TASK REQUIREMENTS
An exact copy of the data is needed, but without any of its images.

RECORDS FOR THIS EXERCISE
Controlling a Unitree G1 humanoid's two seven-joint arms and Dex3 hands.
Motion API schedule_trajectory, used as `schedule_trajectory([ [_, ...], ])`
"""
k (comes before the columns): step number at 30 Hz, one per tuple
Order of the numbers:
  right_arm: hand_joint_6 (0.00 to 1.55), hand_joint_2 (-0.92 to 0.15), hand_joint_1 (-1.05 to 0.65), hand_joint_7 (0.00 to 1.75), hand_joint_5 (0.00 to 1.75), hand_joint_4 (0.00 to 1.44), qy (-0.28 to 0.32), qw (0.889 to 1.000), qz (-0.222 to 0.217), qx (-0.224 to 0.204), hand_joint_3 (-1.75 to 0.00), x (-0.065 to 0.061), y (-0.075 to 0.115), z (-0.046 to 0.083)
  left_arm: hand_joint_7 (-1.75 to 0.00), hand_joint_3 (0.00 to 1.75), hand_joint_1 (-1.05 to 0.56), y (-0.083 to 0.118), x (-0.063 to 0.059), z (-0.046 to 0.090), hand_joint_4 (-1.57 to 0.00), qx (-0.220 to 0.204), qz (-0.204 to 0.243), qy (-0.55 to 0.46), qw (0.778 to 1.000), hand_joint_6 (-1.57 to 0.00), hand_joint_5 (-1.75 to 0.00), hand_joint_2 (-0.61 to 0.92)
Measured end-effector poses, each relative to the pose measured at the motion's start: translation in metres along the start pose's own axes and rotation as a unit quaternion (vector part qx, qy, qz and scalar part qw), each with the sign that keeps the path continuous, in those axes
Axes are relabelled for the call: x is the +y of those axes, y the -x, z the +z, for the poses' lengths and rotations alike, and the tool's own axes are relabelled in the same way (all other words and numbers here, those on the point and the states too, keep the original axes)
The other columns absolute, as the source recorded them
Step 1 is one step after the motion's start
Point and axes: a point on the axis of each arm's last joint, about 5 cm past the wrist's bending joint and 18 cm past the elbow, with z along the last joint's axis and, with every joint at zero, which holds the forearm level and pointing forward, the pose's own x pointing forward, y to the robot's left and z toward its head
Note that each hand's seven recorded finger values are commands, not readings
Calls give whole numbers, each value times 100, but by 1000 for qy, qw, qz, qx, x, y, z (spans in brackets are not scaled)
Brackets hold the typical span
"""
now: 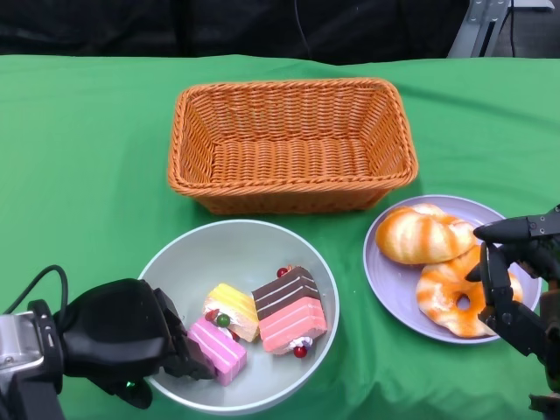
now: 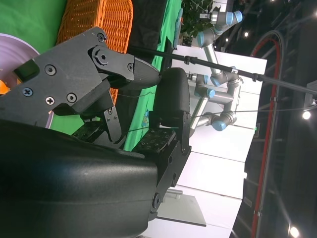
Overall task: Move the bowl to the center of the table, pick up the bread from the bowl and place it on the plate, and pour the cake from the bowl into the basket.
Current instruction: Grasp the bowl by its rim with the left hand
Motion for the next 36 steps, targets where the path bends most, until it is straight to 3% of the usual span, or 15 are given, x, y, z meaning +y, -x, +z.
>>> schedule_trajectory([
  [5, 74, -56, -16, 114, 154, 74, 1, 1000, 0, -1, -92, 0, 0, 0, -4, 0, -33, -1, -2, 0, -95, 0, 2, 14, 1000, -90, -4, 87],
  [8, 74, -56, -16, 113, 153, 74, 0, 1000, 1, -1, -92, 0, 0, 0, -6, 0, -30, -1, -5, 1, -106, -1, 7, 24, 1000, -105, -6, 85],
  [14, 75, -56, -16, 112, 153, 76, 0, 1000, 0, -2, -92, 0, 0, 0, -8, 0, -28, -4, -16, 4, -137, -4, 81, 47, 996, -128, -15, 77],
  [15, 75, -56, -16, 112, 153, 75, 0, 1000, 0, -4, -92, 0, 0, 0, -6, 0, -28, -5, -18, 5, -130, -4, 93, 49, 994, -130, -31, 77],
  [16, 74, -56, -16, 112, 153, 75, 0, 1000, 1, -5, -92, 0, 0, 0, -4, 0, -27, -6, -20, 6, -112, -4, 104, 52, 993, -132, -68, 77],
  [19, 73, -55, -17, 115, 156, 73, 0, 1000, 2, -6, -94, 0, 0, 0, -5, 0, -23, -9, -27, 9, -93, -1, 137, 55, 989, -136, -111, 74],
  [24, 72, -53, -19, 118, 157, 73, 2, 1000, 5, -6, -95, -1, 0, 0, -11, 0, -19, -14, -38, 13, -76, 7, 191, 59, 980, -136, -144, 75],
  [25, 72, -53, -19, 119, 157, 74, 2, 1000, 4, -6, -95, -1, 0, 0, -26, 0, -17, -15, -40, 14, -74, 7, 198, 61, 978, -130, -150, 75],
  [26, 72, -53, -20, 119, 157, 74, 2, 1000, 4, -6, -95, -1, 0, 0, -75, 0, -14, -16, -41, 15, -71, 8, 207, 63, 976, -106, -160, 76],
  [28, 72, -53, -19, 119, 157, 75, 2, 1000, 5, -7, -96, -1, 0, 0, -120, 1, -10, -18, -43, 17, -69, 9, 227, 67, 972, -83, -168, 78],
  [31, 72, -52, -19, 119, 157, 74, 1, 1000, 6, -10, -97, -1, 0, 0, -139, 1, -8, -19, -43, 16, -71, 7, 241, 72, 968, -74, -167, 81],
  [36, 72, -52, -20, 118, 156, 74, 6, 1000, 2, -12, -95, -1, 0, 0, -140, 1, -9, -19, -40, 13, -74, 3, 254, 68, 965, -76, -165, 81],
])
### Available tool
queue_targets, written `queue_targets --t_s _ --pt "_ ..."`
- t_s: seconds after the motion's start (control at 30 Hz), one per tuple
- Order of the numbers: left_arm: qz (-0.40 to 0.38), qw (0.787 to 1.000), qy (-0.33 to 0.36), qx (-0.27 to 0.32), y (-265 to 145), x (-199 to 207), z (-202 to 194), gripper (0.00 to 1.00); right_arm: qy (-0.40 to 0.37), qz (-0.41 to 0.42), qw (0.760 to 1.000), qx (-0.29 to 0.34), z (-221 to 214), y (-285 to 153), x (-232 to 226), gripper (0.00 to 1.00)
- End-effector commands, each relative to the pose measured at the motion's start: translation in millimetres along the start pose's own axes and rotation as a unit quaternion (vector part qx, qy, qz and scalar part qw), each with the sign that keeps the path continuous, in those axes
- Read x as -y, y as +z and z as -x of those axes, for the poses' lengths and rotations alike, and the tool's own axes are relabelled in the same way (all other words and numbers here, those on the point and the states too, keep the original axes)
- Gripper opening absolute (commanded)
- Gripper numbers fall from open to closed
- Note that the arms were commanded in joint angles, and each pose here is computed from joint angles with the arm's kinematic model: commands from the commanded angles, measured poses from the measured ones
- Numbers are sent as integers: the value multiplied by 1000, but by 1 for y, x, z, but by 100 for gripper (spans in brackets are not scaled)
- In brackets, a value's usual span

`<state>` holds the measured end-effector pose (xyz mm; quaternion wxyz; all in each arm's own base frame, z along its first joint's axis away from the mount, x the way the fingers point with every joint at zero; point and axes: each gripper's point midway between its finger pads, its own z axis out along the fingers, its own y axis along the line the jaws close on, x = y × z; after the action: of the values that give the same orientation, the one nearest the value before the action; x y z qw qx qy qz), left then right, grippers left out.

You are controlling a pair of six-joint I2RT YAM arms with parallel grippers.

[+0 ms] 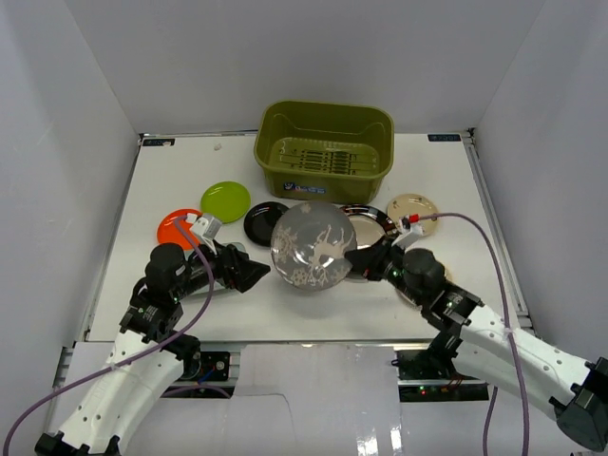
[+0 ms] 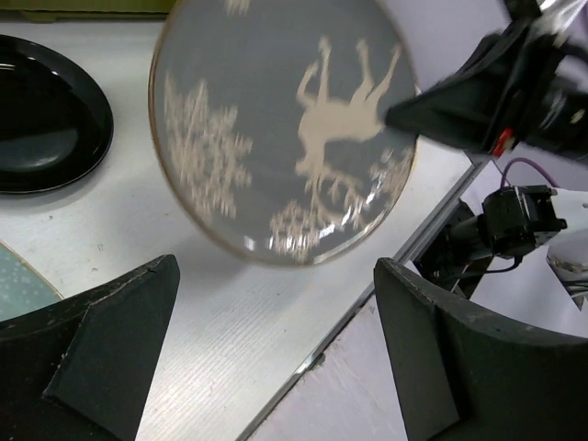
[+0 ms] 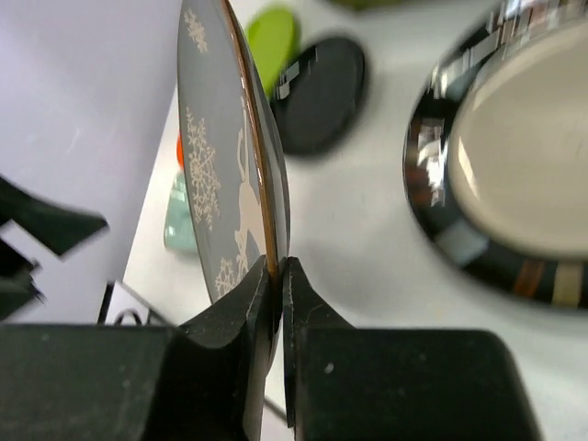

SOLUTION FOR THIS PROBLEM
Controlling a Unitree G1 humanoid's two seven-joint arms and Dex3 hands.
Motion API schedule_trajectory, used as `schedule_trajectory([ [_, ...], ])`
"""
k (comes before the columns): step number at 30 Hz, one per tuple
Order of the numbers:
  right_arm: hand_joint_6 (0.00 to 1.55), hand_joint_2 (-0.92 to 0.15), hand_joint_1 (-1.05 to 0.65), hand_joint_7 (0.00 to 1.75), hand_joint_5 (0.00 to 1.75), hand_joint_4 (0.00 to 1.44), qy (-0.28 to 0.32), qw (0.889 to 1.000), qz (-0.222 to 0.217), qx (-0.224 to 0.204), hand_joint_3 (-1.75 to 0.00), x (-0.065 to 0.061), y (-0.075 to 0.115), z (-0.046 to 0.083)
  left_arm: hand_joint_7 (-1.75 to 0.00), hand_joint_3 (0.00 to 1.75), hand_joint_1 (-1.05 to 0.56), y (-0.083 to 0.118), x (-0.063 to 0.059), z (-0.046 to 0.090), hand_joint_4 (-1.57 to 0.00), qx (-0.220 to 0.204), qz (-0.204 to 0.243), qy (-0.55 to 0.46), qw (0.778 to 1.000), hand_joint_6 (-1.57 to 0.00), hand_joint_5 (-1.75 to 0.00), hand_joint_2 (-0.61 to 0.92)
Measured end-effector poses, each relative to the pose measured at the motion's start: translation in metres along the start pose's own axes and rotation as a unit quaternion (vector part qx, qy, qz and scalar part qw), each with the sign that keeps the path continuous, in those axes
Axes are relabelled for the call: x is the +y of those axes, y the -x, z the +z, for the poses' lengths and rotations alike, and the tool's own axes are relabelled in the same way (all other words and numbers here, those on the point and the states too, keep the original axes)
The other columns absolute, as the source recorded them
Step 1 is one step after the motion's start
Point and axes: a point on the axis of each arm's last joint, about 5 cm past the wrist's bending joint and 18 cm past the elbow, with z along the last joint's axis and, with every joint at zero, which holds the forearm level and pointing forward, the pose's own x pointing forward, y to the robot's left and z toward its head
Note that each hand's seven recorded finger values are commands, not readings
Calls give whole numbers, each value times 100, but by 1000 for qy, qw, qz, qx, x, y, z (spans in brackets are not scaled)
Brackets hold the typical span
"""
now: 
now: 
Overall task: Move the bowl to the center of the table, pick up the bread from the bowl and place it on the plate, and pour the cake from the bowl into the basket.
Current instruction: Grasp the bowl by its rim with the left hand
Motion for the next 36 steps, targets where the path bends most, until it is straight to 3% of the usual span, or 15 are given, x, y, z meaning +y, -x, +z.
>>> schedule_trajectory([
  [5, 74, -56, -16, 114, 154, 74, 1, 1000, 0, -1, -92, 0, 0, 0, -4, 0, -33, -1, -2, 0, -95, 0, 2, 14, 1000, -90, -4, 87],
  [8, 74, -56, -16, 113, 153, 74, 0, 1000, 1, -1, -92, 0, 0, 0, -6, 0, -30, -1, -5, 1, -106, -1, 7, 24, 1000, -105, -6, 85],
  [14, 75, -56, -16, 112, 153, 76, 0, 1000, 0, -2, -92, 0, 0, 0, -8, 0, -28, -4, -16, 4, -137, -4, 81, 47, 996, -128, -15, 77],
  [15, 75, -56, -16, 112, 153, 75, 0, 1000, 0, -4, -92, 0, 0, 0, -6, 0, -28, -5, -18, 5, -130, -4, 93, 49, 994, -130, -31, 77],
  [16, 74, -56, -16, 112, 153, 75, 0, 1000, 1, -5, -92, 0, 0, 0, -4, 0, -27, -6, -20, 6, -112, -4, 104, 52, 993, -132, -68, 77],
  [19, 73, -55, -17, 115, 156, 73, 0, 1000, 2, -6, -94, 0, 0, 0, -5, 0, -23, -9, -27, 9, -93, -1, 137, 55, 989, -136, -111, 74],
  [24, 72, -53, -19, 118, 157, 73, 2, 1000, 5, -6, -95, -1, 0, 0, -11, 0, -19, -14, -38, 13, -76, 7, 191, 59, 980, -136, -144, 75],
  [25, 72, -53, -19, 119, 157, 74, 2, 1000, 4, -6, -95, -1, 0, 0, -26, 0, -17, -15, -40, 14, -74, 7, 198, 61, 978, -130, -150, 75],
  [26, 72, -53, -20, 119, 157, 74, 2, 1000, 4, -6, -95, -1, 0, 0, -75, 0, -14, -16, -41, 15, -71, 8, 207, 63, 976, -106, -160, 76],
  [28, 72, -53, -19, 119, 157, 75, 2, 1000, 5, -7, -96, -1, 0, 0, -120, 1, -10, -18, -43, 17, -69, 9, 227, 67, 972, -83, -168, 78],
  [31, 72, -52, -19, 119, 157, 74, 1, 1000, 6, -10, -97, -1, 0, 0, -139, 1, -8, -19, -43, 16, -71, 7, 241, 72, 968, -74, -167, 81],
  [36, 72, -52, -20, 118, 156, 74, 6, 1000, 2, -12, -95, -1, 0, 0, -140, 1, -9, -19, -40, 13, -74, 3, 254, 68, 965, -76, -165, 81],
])
### Available tool
queue_targets, written `queue_targets --t_s _ --pt "_ ..."`
- t_s: seconds after the motion's start (control at 30 Hz), one per tuple
- Order of the numbers: left_arm: qz (-0.40 to 0.38), qw (0.787 to 1.000), qy (-0.33 to 0.36), qx (-0.27 to 0.32), y (-265 to 145), x (-199 to 207), z (-202 to 194), gripper (0.00 to 1.00); right_arm: qy (-0.40 to 0.37), qz (-0.41 to 0.42), qw (0.760 to 1.000), qx (-0.29 to 0.34), z (-221 to 214), y (-285 to 153), x (-232 to 226), gripper (0.00 to 1.00)
- End-effector commands, each relative to the pose measured at the motion's start: translation in millimetres along the start pose's own axes and rotation as a unit quaternion (vector part qx, qy, qz and scalar part qw), each with the sign that keeps the path continuous, in those axes
- Read x as -y, y as +z and z as -x of those axes, for the poses' lengths and rotations alike, and the tool's own axes are relabelled in the same way (all other words and numbers here, those on the point and the states too, keep the original axes)
- Gripper opening absolute (commanded)
- Gripper numbers fall from open to closed
- Note that the arms were commanded in joint angles, and each pose here is computed from joint angles with the arm's kinematic model: commands from the commanded angles, measured poses from the measured ones
- Numbers are sent as integers: the value multiplied by 1000, but by 1 for y, x, z, but by 100 for gripper (spans in brackets are not scaled)
- In brackets, a value's usual span

`<state>` holds the measured end-effector pose (xyz mm; quaternion wxyz; all in each arm's own base frame, z along its first joint's axis away from the mount, x the way the fingers point with every joint at zero; point and axes: each gripper's point midway between its finger pads, its own z axis out along the fingers, its own y axis along the line the jaws close on, x = y × z; after the action: of the values that give the same orientation, the one nearest the value before the action; x y z qw qx qy qz), left then right, grippers left out.

You are controlling a pair of six-joint I2RT YAM arms with parallel grippers.

[+0 ms] 
[+0 ms] 
[+0 ms] 

What the answer needed to say has been said.